Thursday, March 17, 2011

Final Warning

I am stunned, mesmerized, shocked, and appalled by what is happening at the Fukushima nuclear plant. No one knows how this will end: frantic efforts at restoring cooling and power are underway, worst case scenarios abound that make one shiver, along with what can only be considered willful blindness by nuke cheerleaders.

If after looking at these pictures of the Fukushima nuclear plant from digital globe anyone is still downplaying the problems and the danger, he or she ought to be moved by the potential fact that plutonium can be released into the atmosphere from reactor nr. 3.

I am holding in my hand a book called "Final Warning: The Legacy of Chernobyl" by Dr. Robert Peter Gale. It is a first hand account of his experiences at the Chernobyl nuclear disaster, where he was invited as an expert to help with the clean up effort by the Soviet government. Here a quote from the end of Chapter two:

It's scary; a frightening game of numbers and chance. As a consequence of natural background radiation, all of us are struck by approximately fifteen thousand radioactive particles every second. What protects us is that the probability of any given particle decaying while in our body, irreparably damaging a cell, and causing cancer or some other abnormality is very low. But some particles are more dangerous than others, and some that science has created as by-products of nuclear weapons and nuclear power retain their potentially lethal properties for thousands of years.

The length of time a particular substance remains radioactive is measured by its "half-life." This is the substance's rate of decay, the time it takes half of its radioactive matter to convert to a more stable form by emitting waves and particles. For example, iodine-131 has a half-life of eight days. This means that one ounce of iodine-131 will turn into a half-ounce of iodine-131 and a half-ounce of more stable decay products after eight days. After sixteen days, a quarter-ounce of iodine-131 is left, after twenty-four days, an eight of an ounce. After 160 days (twenty half-lives), less than one-millionth of one ounce of radioactive iodine-131 remains.

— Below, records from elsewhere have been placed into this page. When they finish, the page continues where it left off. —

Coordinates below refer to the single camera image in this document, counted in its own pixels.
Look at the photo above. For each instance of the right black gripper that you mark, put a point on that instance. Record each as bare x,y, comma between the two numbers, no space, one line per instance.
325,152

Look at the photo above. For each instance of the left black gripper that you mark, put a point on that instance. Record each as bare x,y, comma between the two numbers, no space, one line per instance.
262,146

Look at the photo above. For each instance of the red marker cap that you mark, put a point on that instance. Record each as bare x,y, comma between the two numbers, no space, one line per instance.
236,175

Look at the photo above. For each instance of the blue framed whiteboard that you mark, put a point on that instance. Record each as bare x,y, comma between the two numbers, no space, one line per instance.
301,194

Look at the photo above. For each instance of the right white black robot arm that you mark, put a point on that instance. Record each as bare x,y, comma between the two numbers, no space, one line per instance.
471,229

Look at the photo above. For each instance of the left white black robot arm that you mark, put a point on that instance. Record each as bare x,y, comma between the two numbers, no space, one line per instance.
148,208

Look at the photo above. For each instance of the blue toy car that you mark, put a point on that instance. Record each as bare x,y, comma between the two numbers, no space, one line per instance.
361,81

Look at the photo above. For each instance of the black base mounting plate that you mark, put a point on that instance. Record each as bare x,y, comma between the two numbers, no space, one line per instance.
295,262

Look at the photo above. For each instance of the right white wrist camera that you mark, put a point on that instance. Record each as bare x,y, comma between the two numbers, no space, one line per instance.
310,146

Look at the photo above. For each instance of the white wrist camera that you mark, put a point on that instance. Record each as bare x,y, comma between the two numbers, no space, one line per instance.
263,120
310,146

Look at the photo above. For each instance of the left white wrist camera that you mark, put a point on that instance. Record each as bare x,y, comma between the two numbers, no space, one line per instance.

However, other radioactive materials are longer-lasting. Strontium-90 has a half-life of twenty eight years, cesium-137, thirty-three. This means they arepotentially dangerous and must be contained for centuries. Twenty-seven different types of radioactive substances are created during the normal fissioning of uranium in a nuclear power plant reactor. Plutonium -- a mand-made element that dind't exist until uranium was fissioned to make nuclear weapons and nuclear power -- has a half life of 24,000 years.

Plutonium emits alpha particles. Each atom of plutonium, if inhaled, is capable of causing lung cancer. A plutonium atom released into the atmosphere at Chernobyl will remain potentially lethal for 24,000 years, a quarter until the year 50,000. No human intervention can hasten the decay process. This is the inherent difference between nuclear energy andother forms of power. When primitive man extinguished his fires, they were out. Modern-day blast furnaces and jet engines can be turned off at will. Nuclear fission goes on and on. Its benefits are obvious.It is also the most dangerous process known to man. This much was recognized by John F. Kennedy, who, in seeking approval for a treaty that would ban nuclear testing in the atmosphere, warned: "The number of children and grandchildren with cancer in their bones, with leukemia in their blood, or with poison in their lungs is not a statistical issue. The loss of even one human life or the malformation of even one baby who may be born long after we are gone should be of concern to us all.... We all inhabit this small planet. We all breathe the same air. And we are all mortal."

This is one of the most dramatic moments of our lives. Countless lives are at stake, not just those brave souls in Japan who have volunteered to continue trying to keep the rods covered with water in order to prevent further meltdowns; but also millions of affected people in Tokyo and the US, and around the world. This is not a drill. This is not panic being spread by anyone with an agenda. This is a defining moment for humanity, a time when we are humbled by nature and nature's laws, a time to reconsider our stances on nuclear power, and a time to reassess our priorities and how we live our lives.